Graphical Displays
A bar chart can be used to see the distribution of a categorical variable. In the following example, we study the number of vehicles in each group and use a bar chart to see the distribution.
plt.figure("Bar Chart Example 1") # name the figure, this is no need for graphing
plt.bar(category, counts, align="center", color="purple", alpha = 0.5) # plot a bar chart, alpha is the transparent parameter (0.0 transparent through 1.0 opaque)
plt.title("Distribution of Vehicles", fontsize=16, color="blue") # set title
plt.xticks(category, ("Car", "Racer", "Taxi", "Truck"), fontsize="14", color="blue") # set xticks
plt.ylabel("Counts", fontsize = 14, color="blue") # set label for y axis
plt.show() # show the plot
Note: The y-axis can also be changed to represent the relative frequency. Can you figure out how to do this?
In the following example, we study the distribution of average distance that each type of vehicles covered and create a horizontal bar chart by using the Python function plt.barh().
plt.figure("Bar Chart Example 2")
average_D = total["Distance"]/counts
plt.barh(category, average_D, align="center", color = "green", alpha = 0.3)
plt.xlabel("Average Distance (inches)")
plt.yticks(category, ("Car", "Racer", "Taxi", "Truck"))
plt.show()
In the following example, we study the stacked bar chart for the total distance grouped by two variables: Name of Car and Distance. Here we use the plot() function in the module Pandas. In the legend method, we use two parameters: loc and ncol.
loc indicates the location of the legend, it can be an integer (0 to 10) or a string or a pair of floats
ncol is an integer that shows the number of columns that the legend has
# create a new data frame from the original dataset, you should think about why we need this
onlydistance = cargame[["Gender", "Name of Car", "Distance"]]
# calculate the total distance by groups
cargame_moregroup = onlydistance.groupby(["Name of Car", "Gender"]).sum()
# use stacked = False for a side-by-side bar chart
myplot = cargame_moregroup.unstack().plot(kind="bar", stacked=True, title="Total Distance by Name of Car", figsize=(8, 6), rot=90, alpha=0.5) # rot is a parameter for rotating ticks, try rot=90
myplot.set_xlabel("Name of Car", fontsize=14)
myplot.set_ylabel("Total Distance (inches)", fontsize=14)

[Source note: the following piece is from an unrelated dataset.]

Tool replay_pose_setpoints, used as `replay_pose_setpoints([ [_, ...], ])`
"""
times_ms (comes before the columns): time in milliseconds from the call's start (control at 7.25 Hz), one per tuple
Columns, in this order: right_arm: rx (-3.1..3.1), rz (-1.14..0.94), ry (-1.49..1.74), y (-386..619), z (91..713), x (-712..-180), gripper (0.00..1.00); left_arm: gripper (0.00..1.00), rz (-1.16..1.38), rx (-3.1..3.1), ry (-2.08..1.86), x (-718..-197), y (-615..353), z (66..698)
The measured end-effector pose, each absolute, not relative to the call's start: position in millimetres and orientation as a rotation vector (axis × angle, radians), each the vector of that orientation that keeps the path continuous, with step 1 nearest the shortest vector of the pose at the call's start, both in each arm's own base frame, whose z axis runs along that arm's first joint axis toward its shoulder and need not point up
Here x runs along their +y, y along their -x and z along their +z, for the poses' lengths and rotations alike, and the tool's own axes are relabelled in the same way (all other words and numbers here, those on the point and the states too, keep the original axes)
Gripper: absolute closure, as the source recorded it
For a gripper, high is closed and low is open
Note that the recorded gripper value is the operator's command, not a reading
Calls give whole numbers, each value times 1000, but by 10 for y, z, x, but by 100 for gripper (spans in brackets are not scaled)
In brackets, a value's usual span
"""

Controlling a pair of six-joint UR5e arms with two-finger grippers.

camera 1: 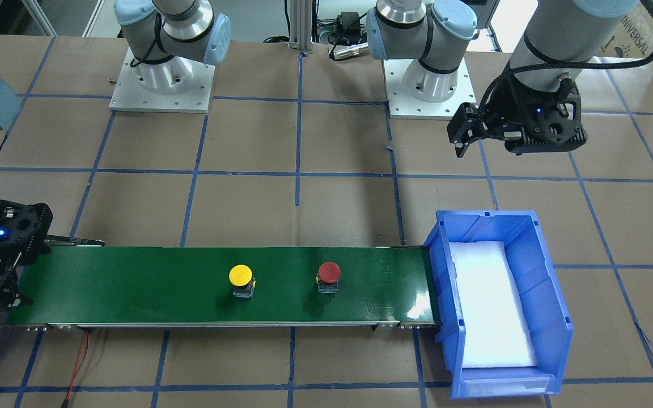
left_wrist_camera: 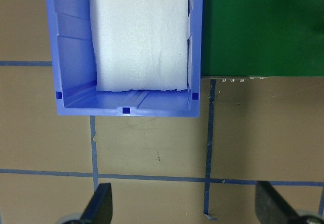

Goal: Transport two buttons from left to right

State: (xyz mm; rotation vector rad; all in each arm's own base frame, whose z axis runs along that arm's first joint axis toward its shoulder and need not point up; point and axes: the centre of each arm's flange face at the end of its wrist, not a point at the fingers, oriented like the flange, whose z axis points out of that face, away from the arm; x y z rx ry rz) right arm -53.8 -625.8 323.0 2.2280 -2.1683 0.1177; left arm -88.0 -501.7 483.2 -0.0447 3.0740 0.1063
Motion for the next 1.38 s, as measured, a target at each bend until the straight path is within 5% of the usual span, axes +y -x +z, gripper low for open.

myplot.legend(["Female", "Male"], loc=9, ncol=2) # set legend
Tutorials for learning how to create Python bar charts can be found at matplotlib, PythonSpot, pyplot, Plotly, pandas, and seaborn (You need to download the library first, but there are lots of good features. Highly recommended for professional data visualization!).
Similarly, we can use a pie chart to see the distribution of Vehicles.
plt.figure("Pie Chart Example")
# set colors we would like to use
colors = ['lightgreen', 'gold', 'lightskyblue', 'lightcoral']
# use autopact to display the percent value
plt.pie(counts, labels = ["Car", "Racer", "Taxi", "Truck"], colors = colors, autopct='%1.1f%%')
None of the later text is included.